Mais un millier d'enseignants refusent d'appliquer cette aide car elle ne peut pas, selon eux, remplacer les Rased.

Il y a eu un amalgame entre le rééquilibrage des Rased et la mise en place de l'aide personnalisée. Cette dernière est donc mise en place de façon très inégale. Mais les enseignants qui l'appliquent se sont rendus compte qu'ils pouvaient aider l'élève en difficulté. Je ne comprends pas comment un maître s'interdit d'aider un élève pour montrer que ce dernier a besoin d'être aidé. Ce n'est pas sérieux.

Ces derniers seront-ils sanctionnés ?

Je ne suis pas quelqu'un qui cherche le conflit. Alors, pour l'instant, j'écris à tous ceux qui m'ont dit qu'ils envisageaient d'arrêter l'aide personnalisée et leur explique les conséquences que cela pourrait avoir. Ne pas la mettre en place, c'est ne pas faire le service que doit effectuer un fonctionnaire, et cela me conduira à retenir, pour la semaine où cela n'a pas été proposé, un trentième du salaire.

Autre problème récurrent, le non-remplacement des enseignants, qui suscite régulièrement la colère des parents. La situation va-t-elle s'améliorer ?

Je me suis engagé à remplacer dès le premier jour tous les congés maternité. Pour y parvenir, je vais me servir des 180 postes dont je bénéficie actuellement qui étaient réservés pour suppléer les professeurs en formation continue.
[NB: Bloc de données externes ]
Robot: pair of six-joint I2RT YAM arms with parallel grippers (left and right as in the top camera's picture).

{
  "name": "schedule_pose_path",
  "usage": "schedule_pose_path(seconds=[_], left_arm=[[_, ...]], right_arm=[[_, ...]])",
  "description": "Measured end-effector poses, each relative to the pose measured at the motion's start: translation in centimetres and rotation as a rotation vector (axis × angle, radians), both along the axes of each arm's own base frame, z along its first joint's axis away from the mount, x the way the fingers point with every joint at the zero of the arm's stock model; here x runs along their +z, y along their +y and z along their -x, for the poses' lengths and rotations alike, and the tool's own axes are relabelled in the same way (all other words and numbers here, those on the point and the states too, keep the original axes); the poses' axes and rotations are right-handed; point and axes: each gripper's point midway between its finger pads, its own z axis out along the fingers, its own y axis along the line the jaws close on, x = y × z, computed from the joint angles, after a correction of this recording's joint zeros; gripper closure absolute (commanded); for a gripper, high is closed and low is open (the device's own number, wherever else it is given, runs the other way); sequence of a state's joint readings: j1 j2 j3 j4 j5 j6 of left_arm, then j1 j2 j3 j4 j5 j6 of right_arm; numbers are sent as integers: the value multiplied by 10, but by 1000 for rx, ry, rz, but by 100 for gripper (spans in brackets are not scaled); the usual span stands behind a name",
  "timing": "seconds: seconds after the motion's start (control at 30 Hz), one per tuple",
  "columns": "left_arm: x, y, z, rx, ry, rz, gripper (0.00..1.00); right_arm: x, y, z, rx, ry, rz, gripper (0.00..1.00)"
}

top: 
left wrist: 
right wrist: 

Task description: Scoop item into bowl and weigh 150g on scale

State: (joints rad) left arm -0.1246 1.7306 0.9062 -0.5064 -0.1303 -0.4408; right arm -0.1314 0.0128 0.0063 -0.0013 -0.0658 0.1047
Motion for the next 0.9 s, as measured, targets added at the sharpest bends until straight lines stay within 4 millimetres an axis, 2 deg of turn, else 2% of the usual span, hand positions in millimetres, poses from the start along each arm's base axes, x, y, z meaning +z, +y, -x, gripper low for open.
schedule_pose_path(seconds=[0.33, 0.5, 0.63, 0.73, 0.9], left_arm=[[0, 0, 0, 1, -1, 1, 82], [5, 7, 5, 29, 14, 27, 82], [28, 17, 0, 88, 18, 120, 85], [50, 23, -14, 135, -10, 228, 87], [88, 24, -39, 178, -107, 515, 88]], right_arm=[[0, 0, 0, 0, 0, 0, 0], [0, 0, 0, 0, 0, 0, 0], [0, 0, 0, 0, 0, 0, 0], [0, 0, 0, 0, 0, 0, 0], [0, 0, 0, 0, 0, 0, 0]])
Pour remplacer ces derniers, je m'appuierai sur les jeunes maîtres en stage. Pour les congés maladie, je m'engage à ne pas dépasser les quatre jours de non-remplacement.

Le droit d'accueil imposé les jours de grève pose aussi problème dans plusieurs villes, où les mairies ne peuvent ou ne veulent pas le mettre en place. Que comptez-vous faire ?

Jusqu'à présent, je n'étais pas dans une bonne position pour dialoguer avec les maires. Alors que je ne remplissais pas moi-même mes obligations de remplacements, je leur demandais d'assurer la continuité du service les jours de grève. Mais ce droit d'accueil va entrer dans les moeurs. Je vais aider les communes, dans les zones rurales notamment, à trouver des personnes pour assurer ce service. J'ai notamment demandé si on pouvait former des étudiants qui pourraient participer au droit d'accueil. ■■Recueilli par E. F.